Juno, Romanian Style

I went to see the Romanian flick 4 Months, 3 Weeks and 2 Days before if vanished from the local cinema. I didn’t take The Boy. He already hates commies and like Das leben der anderen, this film isn’t going to enamor anyone of communist regimes.

This is not a movie for everyone, as I’m fond of saying, because it’s an ugly story and it’s paced like a Kubrick movie, without the long tracking shots. Think Schultze Gets The Blues, only devoid of humor and life. And, actually, Schulze sets up a shot and the characters move through it, but in this film, the camera sits there and the central characters barely move at all.

The premise of the movie is simple (and if you want to go in blind, you shouldn’t read this): It’s 1987 Romania and college1 student Gabita is pregnant. She uses her roommate to help her get an abortion. This results in unexpected costs. and nearly two solid hours of bleak despair.

The director is remorseless in this regard. The movie–the events of the movie–could be cut down to 40 minutes easily. There are long shots where no one talks and very little happens. This heigtens the uneasiness, the awkwardness, and the general discomfort–but also made it hard for me to stay awake during the climactic scenes.

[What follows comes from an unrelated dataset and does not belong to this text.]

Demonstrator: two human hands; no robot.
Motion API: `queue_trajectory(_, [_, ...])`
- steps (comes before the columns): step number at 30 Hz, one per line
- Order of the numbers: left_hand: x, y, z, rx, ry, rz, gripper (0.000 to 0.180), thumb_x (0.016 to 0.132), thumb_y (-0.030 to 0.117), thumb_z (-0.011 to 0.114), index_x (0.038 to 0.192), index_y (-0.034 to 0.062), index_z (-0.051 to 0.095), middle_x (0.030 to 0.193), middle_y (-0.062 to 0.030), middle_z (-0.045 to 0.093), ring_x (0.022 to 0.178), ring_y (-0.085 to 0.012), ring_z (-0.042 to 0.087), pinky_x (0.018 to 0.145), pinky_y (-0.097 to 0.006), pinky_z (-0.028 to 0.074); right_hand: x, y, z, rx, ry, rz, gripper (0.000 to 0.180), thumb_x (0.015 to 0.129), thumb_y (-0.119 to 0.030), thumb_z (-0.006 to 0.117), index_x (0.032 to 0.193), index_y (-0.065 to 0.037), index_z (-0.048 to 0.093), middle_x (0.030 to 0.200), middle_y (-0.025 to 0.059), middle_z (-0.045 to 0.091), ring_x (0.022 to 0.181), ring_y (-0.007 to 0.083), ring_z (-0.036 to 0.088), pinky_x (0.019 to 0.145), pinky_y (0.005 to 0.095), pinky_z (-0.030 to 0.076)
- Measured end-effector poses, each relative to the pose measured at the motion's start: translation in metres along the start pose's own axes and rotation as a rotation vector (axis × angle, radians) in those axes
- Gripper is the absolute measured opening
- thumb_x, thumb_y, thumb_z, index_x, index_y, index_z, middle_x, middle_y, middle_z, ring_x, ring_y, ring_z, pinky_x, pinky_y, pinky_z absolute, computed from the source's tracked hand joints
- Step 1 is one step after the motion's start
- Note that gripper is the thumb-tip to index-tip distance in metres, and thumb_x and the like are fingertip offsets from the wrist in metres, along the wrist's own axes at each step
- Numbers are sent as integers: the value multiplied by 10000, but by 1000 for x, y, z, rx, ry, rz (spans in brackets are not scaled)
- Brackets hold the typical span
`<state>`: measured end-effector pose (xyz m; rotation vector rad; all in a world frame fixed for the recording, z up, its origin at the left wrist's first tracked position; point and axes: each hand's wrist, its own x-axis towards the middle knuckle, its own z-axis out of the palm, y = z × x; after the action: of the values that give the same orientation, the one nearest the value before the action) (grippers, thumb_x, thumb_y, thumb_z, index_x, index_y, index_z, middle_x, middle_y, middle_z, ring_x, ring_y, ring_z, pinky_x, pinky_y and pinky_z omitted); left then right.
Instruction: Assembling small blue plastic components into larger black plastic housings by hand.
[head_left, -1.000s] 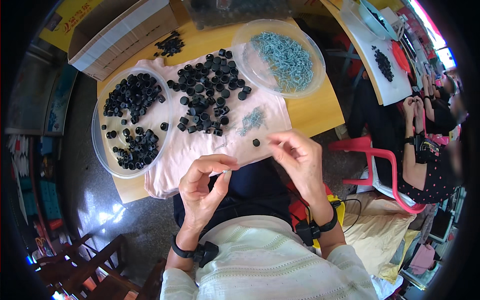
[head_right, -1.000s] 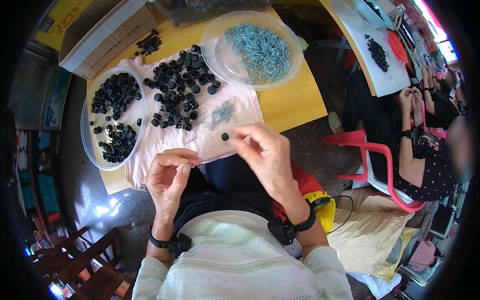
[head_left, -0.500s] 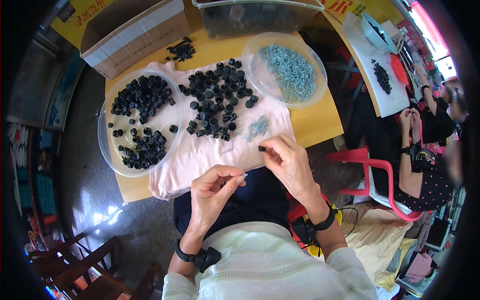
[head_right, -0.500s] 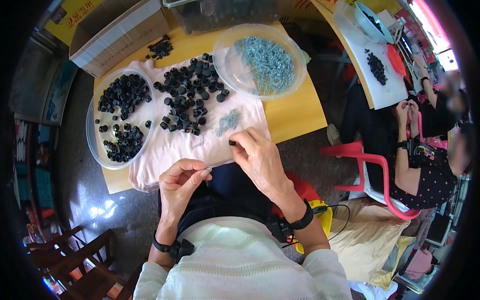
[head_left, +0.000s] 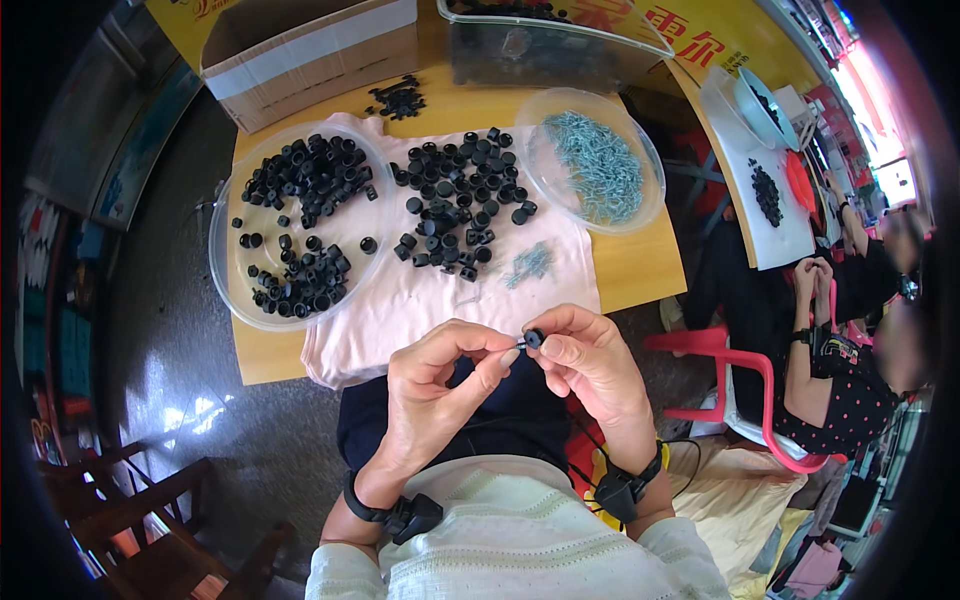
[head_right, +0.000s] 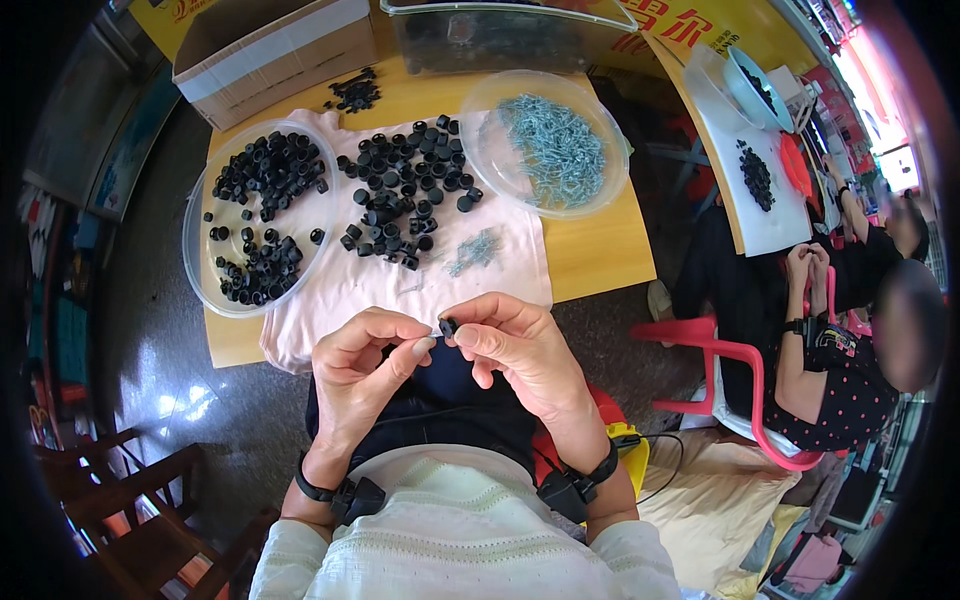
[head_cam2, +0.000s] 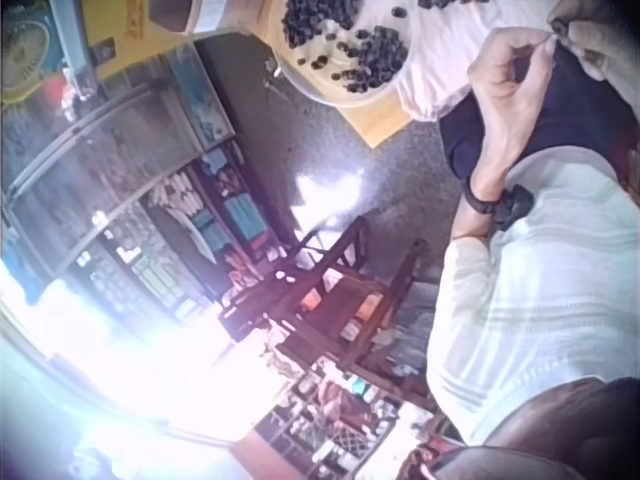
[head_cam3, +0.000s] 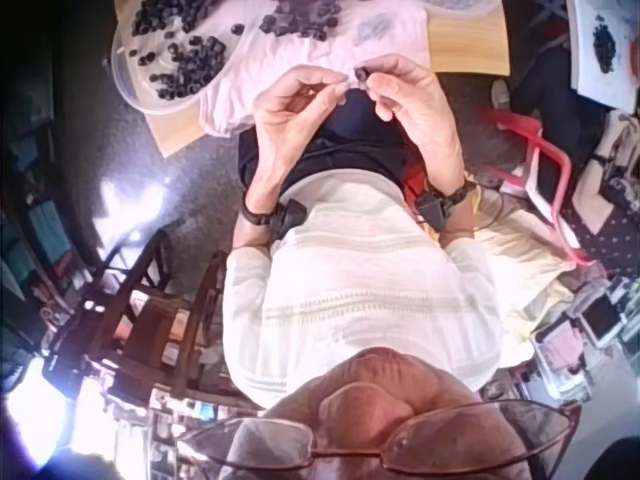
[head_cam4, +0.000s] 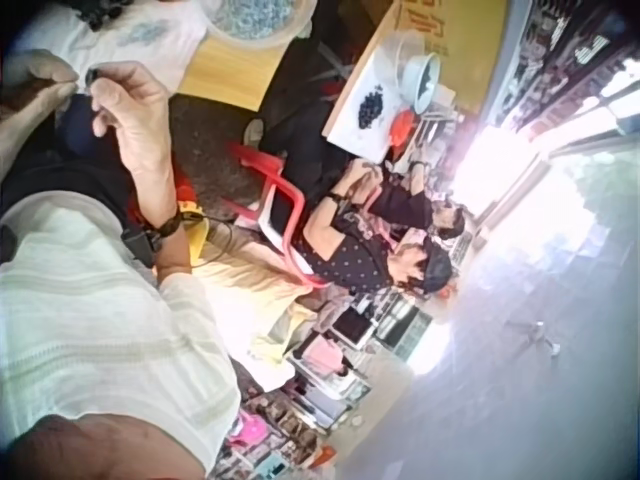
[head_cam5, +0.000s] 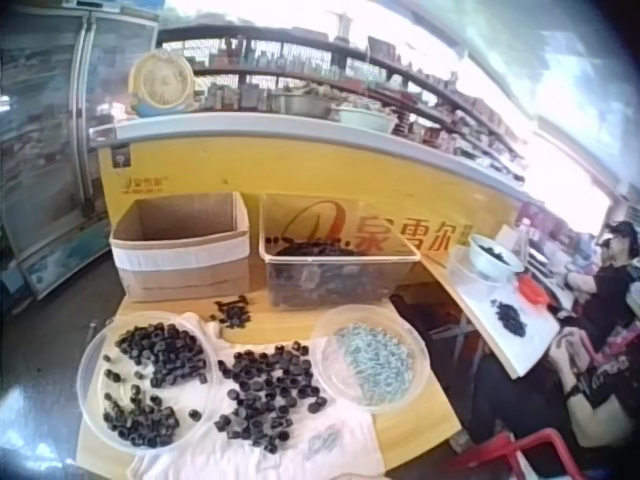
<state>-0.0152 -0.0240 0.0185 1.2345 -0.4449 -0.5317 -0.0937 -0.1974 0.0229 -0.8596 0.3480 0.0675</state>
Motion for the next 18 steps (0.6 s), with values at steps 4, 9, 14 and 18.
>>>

Actually, the movie this reminds me the most of is Caché, even though that movie is a metaphor disguised as literal events, where this movie is a very literal series of events which could be seen as a metaphor. But Caché has the trappings of a mystery, which it isn’t, and if you watch it that way, you’ll be bored. This movie incorporates a lot of the elements of a thriller, but never carries through (and would be an entirely different, and less real, film if it did). You might still be bored, depending on how much you appreciate the restrained, tense acting that is center stage for most of the film.

It’s really a treatise on the banality of evil. The characters are trapped in this oppressive state, where corruption is so integral to every day life (black markets, bribery, surveillance), that the only time Otilia (the main character) seems awakened to what they’re actually doing, is when she must confront (and dispose of) the evidence.

Like Juno, Mar ardento, and other movies that handle controversial topics well, a commendable thing about this film is that it doesn’t take a side and beat you to death with it. You could argue that it’s pro-choice, for example, especially given the passing reference to the young women’s periods being monitored by the dorm mother. On the other hand, it offers no romanticization of it. It’s clearly anti-oppression and anti-corruption, but those are hardly controversial points.

But it’s a disturbing film, and slow, and contains a particularly shocking scene. This makes it hard to recommend.

1. Forgive the imprecision. She’s at a school, she’s college age. I don’t know if they called them universities, or polytechnics or what.